The water from the spring was so cold and delicious having gone thru years of natural filtration underground from the roots of the trees in the rain forest, free of amputees but rich in herbal juice unlike the exposed waters of the twin rivers. The spring later acquired the name Hamorawon Spring, after the giant hamorawon tree around it giving it the cool shade and the mesh of underground roots that filtered its water.
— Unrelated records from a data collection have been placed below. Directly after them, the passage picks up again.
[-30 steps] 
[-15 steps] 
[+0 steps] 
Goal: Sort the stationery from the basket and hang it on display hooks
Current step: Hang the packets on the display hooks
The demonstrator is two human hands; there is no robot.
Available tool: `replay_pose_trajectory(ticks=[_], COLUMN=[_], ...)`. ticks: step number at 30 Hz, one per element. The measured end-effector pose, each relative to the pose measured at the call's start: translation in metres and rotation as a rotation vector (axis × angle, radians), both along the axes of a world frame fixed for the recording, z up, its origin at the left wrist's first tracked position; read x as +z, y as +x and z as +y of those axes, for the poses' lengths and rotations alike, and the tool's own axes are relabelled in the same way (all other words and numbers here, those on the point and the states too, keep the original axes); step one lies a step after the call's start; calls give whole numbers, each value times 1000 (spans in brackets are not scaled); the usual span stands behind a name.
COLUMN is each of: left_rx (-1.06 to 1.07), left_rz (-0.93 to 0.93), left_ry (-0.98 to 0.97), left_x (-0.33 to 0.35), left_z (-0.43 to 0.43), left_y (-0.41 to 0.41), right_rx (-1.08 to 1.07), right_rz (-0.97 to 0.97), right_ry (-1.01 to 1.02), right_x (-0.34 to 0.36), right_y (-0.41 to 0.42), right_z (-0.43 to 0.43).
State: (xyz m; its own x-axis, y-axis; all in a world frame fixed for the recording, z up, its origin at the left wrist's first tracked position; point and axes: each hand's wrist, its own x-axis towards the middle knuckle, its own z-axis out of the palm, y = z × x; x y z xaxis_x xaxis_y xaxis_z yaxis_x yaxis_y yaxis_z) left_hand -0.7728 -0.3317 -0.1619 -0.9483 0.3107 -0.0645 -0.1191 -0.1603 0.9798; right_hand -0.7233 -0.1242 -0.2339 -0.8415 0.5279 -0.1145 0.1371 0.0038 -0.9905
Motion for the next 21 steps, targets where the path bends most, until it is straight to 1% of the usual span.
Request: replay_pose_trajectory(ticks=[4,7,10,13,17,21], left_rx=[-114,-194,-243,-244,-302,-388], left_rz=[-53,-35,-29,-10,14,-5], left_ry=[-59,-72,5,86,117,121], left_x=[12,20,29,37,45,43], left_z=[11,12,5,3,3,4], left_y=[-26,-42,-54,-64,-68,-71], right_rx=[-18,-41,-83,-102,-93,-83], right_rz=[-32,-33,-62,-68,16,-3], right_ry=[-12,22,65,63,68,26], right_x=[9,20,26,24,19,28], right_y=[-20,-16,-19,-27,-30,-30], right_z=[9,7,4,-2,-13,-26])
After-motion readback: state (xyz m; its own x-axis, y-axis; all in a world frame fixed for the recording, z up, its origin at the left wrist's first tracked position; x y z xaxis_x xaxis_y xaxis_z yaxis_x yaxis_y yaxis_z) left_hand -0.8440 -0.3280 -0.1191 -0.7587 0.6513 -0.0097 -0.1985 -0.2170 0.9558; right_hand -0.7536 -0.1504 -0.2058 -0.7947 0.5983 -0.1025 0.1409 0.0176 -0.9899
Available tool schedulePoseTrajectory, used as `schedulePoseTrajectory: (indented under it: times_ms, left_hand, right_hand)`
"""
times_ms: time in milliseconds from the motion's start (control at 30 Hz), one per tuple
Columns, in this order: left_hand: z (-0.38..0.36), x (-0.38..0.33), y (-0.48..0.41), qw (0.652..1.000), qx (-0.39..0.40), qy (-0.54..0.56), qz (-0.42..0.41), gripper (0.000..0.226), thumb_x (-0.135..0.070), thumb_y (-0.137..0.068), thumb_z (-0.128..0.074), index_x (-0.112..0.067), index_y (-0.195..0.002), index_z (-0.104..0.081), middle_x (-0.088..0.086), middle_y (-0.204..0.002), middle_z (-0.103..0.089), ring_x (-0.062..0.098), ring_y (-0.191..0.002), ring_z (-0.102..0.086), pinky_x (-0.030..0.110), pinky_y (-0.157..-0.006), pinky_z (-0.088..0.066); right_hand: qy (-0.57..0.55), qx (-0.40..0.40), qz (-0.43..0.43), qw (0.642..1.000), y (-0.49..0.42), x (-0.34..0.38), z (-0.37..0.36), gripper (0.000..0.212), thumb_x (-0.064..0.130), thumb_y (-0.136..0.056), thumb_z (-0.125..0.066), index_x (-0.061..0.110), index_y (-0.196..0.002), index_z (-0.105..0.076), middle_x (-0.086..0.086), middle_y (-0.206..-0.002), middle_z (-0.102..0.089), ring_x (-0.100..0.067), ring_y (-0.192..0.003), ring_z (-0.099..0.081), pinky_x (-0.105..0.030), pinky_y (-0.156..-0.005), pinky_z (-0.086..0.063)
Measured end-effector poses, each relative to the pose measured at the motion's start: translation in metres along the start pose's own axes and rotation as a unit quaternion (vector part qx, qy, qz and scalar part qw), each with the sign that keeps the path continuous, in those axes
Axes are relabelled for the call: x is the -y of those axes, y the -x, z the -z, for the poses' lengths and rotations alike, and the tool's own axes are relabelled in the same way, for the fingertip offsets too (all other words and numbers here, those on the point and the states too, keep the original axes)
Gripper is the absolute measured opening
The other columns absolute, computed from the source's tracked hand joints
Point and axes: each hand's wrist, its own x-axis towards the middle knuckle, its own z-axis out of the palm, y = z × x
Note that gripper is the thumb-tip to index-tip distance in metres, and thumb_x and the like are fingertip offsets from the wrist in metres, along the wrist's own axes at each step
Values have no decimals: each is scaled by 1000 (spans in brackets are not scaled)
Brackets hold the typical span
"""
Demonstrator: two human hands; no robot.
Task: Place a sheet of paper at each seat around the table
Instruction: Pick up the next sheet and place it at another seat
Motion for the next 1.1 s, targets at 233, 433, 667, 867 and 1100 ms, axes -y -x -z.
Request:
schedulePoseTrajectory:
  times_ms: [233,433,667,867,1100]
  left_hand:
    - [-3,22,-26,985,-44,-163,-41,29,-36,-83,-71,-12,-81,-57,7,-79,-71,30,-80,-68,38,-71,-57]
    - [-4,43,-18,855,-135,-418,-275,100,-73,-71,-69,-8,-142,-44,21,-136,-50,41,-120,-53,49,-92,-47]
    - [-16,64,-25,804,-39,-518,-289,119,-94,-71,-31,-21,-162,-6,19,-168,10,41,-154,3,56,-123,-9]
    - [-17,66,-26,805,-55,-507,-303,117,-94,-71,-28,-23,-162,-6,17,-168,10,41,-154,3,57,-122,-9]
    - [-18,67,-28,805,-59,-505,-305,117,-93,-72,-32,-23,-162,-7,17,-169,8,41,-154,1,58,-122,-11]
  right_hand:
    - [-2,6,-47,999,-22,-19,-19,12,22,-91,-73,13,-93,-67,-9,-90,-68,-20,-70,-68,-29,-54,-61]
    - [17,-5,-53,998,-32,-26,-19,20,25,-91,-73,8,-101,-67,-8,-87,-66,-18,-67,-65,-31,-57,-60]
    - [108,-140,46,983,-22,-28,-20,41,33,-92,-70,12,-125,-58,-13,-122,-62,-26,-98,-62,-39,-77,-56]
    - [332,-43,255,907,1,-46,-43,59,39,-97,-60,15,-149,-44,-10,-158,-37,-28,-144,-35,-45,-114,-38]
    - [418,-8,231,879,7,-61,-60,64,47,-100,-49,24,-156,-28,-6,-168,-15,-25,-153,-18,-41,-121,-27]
There were no roads then. The Pilgrims from the other towns came to Borongan on foot or by “velos”, a small sailboat, a journey of several days in some cases, to participate in the nine-day novena for the town fiesta and in the solemn mass in fiesta day itself. Before returning home after the fiesta, it was a must for them to take a dip in the cool pool of the Hamorawon Spring. And they always filled a bottle or two with water from the spring to take home for they believed it could cure diseases. During those days the Borongan fiesta was the biggest event of the year in the eastern part of Samar Island, after Christmas and Holy Week. It still is until now. The people of Borongan are the friendlier and more hospitable people among the naturally fun loving Warays. These culture traits must have been reinforced during those long centuries of novenas and fiestas when the people of Borongan played host yearly to an exodus of complete strangers whom they welcomed into their homes with open arms and gladly gave them free board and lodging during the fiesta period, and sometimes even longer. During fiestas, a complete stranger was welcome to any house for him to have his fill of food and drinks. Feeding and comforting travelers, specially pilgrims, was a favor and not a burden.